Certain general rules as to the onus of proof in insurance cases have been laid down in Yadis Nigeria Limited v. Great Nigeria Insurance Company Limited (20010 11 NWLR Part 725 at 531. They are:

a) the assured must prove that the loss or damage was caused by the operation of general risk insured against;

b) if the general risk is qualified by the exception of specific risks, which but for the exception would fall within the general risk, and some part of the general risk is left unqualified the burden is on the insurer to prove facts which bring the case within the exception relied on;

c) if there is a qualification of the general risk which covers its whole scope so that there is no unqualified risk left, the burden is on the insured to prove facts which bring the case within the general risk as qualified;

d) whether a qualification of the general risk is in the nature of an exception or a qualification of the whole risk is in every case a question of construction of the policy as a whole;

e) in construing a policy it must be borne in mind that a general risk with exceptions can generally be turned by an alteration of phraseology into general risk with a qualification covering its whole scope.
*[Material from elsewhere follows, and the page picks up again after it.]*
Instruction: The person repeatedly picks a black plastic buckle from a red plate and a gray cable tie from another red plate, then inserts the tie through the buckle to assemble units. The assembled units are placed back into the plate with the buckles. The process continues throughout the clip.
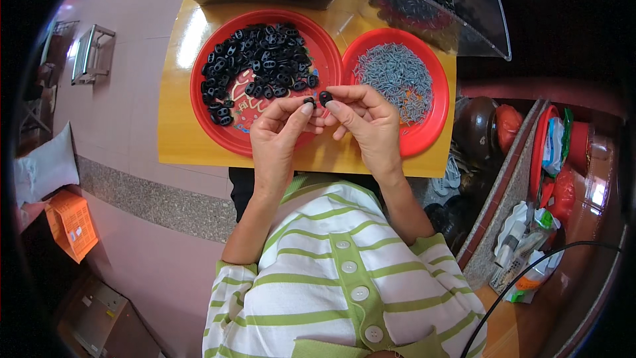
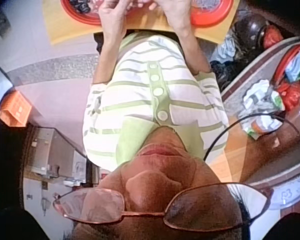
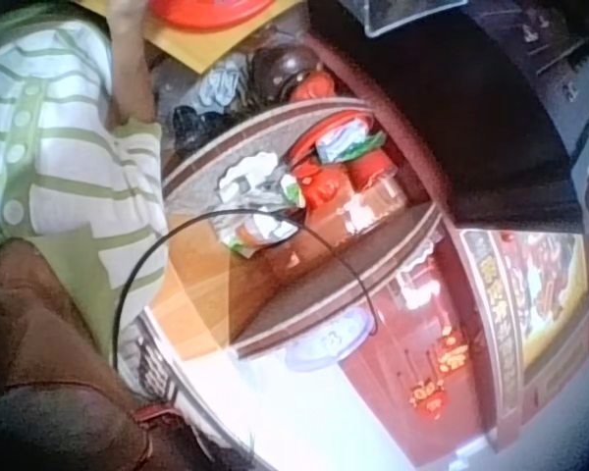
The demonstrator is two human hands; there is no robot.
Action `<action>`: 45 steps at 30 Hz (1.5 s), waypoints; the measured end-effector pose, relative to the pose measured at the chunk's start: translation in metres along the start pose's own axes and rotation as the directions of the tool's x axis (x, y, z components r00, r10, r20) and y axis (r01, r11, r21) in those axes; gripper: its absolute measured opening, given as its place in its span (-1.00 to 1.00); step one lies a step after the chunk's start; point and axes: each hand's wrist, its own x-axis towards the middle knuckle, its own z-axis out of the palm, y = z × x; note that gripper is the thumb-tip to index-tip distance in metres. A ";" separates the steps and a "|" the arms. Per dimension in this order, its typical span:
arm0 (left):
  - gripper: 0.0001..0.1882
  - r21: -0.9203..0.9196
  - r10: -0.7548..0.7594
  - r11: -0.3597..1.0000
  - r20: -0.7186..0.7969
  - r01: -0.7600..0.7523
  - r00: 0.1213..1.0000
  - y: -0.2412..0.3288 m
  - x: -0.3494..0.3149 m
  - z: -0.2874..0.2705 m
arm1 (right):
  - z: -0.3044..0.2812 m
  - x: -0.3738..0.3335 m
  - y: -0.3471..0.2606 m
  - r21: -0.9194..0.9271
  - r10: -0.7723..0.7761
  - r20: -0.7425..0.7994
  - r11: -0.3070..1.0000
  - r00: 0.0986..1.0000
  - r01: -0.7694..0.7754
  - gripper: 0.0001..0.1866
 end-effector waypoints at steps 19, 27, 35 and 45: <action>-0.84 0.005 -0.090 0.996 0.061 0.090 0.994 -0.005 0.003 -0.005 | 0.000 0.000 0.007 0.010 -0.045 0.032 0.999 0.998 0.045 -0.83; -0.85 0.170 -0.062 0.985 0.149 0.036 0.987 0.001 0.013 -0.004 | -0.003 0.003 0.004 -0.023 -0.046 -0.009 0.999 0.999 0.046 -0.84; -0.87 0.099 -0.120 0.989 0.132 0.107 0.984 0.006 0.010 -0.001 | -0.004 0.001 0.000 -0.038 -0.071 -0.013 0.997 0.997 0.070 -0.85; -0.86 0.186 -0.057 0.982 0.102 0.037 0.993 -0.002 0.010 0.003 | -0.005 0.001 0.002 -0.160 -0.213 -0.024 0.965 0.977 0.207 -0.88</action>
Ordinarily, it is for the underwriter or insurer who stands to benefit from the occurrence of a breach of warranty or condition in a policy of insurance to prove the breach of such condition or warranty, where the insurer is contending that the policy is void on the ground that there has been a breach of a condition precedent to the formation of the policy.

This principle is founded on equity, for a breach of warranty or condition provides the insurer with a solid defence to any claim brought in respect of a time subsequent to the breach. It is always open to the parties to insert express words to shift the burden of proof but such words must be very clear. See Northern Assurance Company Limited v. Wuraola (1969) NMLR 1.

In civil cases, the onus of proof always rests on the party who would fail if no evidence at all or no more evidence, as the case may be, were given on either side. It may shift from plaintiff to defendant and vice versa from time to time as the case progresses. See Nigerian Maritime Services Limited v. Afolabi (1978) 2 SC 79.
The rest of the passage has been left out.